▶ Your goal
Return every line from the records below that has the word "before".

Content starts

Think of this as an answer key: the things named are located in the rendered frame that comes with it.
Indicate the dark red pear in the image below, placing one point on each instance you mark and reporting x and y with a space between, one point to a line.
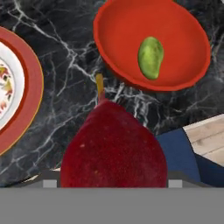
113 145

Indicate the green mango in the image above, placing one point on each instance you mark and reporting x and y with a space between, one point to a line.
150 57

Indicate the red-rimmed patterned plate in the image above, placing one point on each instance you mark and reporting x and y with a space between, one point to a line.
20 87

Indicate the red bowl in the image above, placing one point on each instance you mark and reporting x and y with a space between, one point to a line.
175 32

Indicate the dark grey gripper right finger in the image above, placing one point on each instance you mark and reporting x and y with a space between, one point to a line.
175 182

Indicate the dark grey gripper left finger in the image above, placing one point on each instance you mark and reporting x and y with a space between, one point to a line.
49 182

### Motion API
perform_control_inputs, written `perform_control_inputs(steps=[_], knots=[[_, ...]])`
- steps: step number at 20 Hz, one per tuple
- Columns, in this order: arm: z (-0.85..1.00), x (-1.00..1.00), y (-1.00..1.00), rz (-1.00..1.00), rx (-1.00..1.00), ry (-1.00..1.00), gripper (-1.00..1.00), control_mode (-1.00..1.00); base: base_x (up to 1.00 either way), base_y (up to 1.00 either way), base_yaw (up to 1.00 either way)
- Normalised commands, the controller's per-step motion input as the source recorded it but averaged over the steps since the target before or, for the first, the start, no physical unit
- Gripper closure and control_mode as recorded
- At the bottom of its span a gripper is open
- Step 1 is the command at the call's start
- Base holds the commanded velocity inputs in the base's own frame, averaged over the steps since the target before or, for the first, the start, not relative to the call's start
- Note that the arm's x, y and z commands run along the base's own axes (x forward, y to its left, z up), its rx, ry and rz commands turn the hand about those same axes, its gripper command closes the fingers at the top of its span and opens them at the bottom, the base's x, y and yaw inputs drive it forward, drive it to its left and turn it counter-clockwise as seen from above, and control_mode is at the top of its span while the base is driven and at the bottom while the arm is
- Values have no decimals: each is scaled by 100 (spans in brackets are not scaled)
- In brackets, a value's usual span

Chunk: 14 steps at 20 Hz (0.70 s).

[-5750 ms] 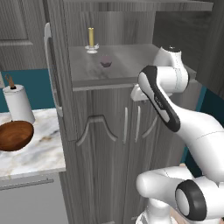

Content ends

▶ Task answer
- Normalised commands, the controller's per-step motion input as the source recorded it but averaged over the steps since the target before or, for the first, the start, no physical unit
- Base holds the commanded velocity inputs in the base's own frame, averaged over the steps since the target before or, for the first, the start, not relative to the call's start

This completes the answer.